Soma PG Infinita
- Created by
- Renato Passos, Eng. de Software
- Reviewed by
- Renato Passos, Eng. de Software
Last updated: Apr 18, 2026
Formula
S = a/(1−r)
About this calculator
The infinite geometric series calculator determines the sum of all terms of a never-ending geometric progression, provided the ratio is between -1 and 1. In this case, the terms become increasingly smaller and the sum converges to a finite number. The formula used is S = a/(1 - r), where 'a' is the first term and 'r' is the ratio. The calculator automatically checks if |r| < 1; otherwise, it informs that the sum does not converge.

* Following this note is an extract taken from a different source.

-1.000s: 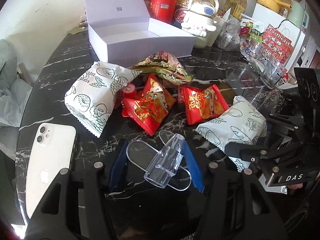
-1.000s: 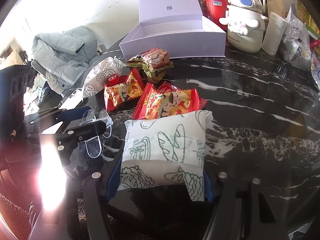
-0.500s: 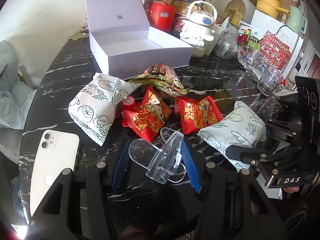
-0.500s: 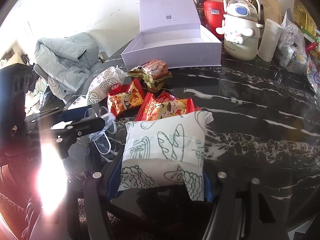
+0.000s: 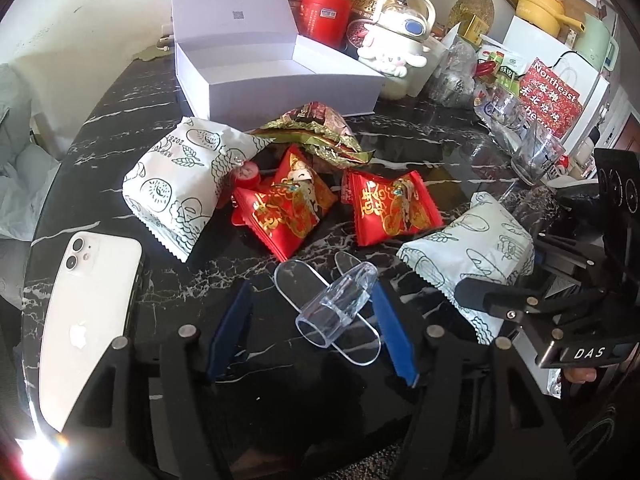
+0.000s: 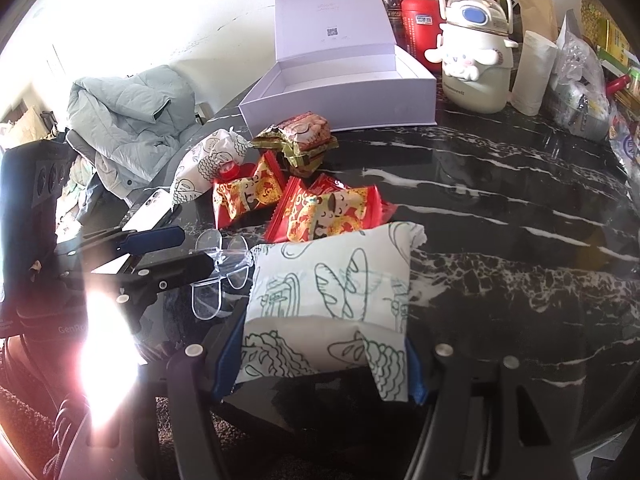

To use the tool, enter the first term and the ratio. The result is displayed immediately. For example, if a = 1 and r = 0.5, the sum will be 1/(1 - 0.5) = 2. This means the infinite sum 1 + 0.5 + 0.25 + ... equals 2. The calculator is useful for math, physics, and finance problems involving infinite series.
Important precautions: the formula only works if |r| < 1. If the ratio is greater than or equal to 1 in absolute value, the series diverges and has no finite sum. Also, ensure the first term is not zero, as that would make the sum zero. The calculator handles decimal and fractional numbers, but avoid very large inputs to prevent rounding errors.
Frequently asked questions
What does |r| < 1 mean?
It means the ratio must be between -1 and 1, excluding the endpoints. For example, r = 0.5 or r = -0.3 are valid, but r = 1 or r = -2 are not.
What if the ratio equals 1?
If r = 1, the series is constant and the infinite sum diverges to infinity (or negative infinity if a is negative). The calculator will indicate that the sum does not converge.
Can I use fractional numbers?
Yes, you can enter fractions like 1/2 or 3/4, but it is recommended to use the decimal equivalent (0.5, 0.75) for better accuracy.
Does the calculator work for negative ratios?
Yes, it works. For example, a = 2 and r = -0.5 gives S = 2/(1 - (-0.5)) = 2/1.5 ≈ 1.333. The series alternates signs but converges.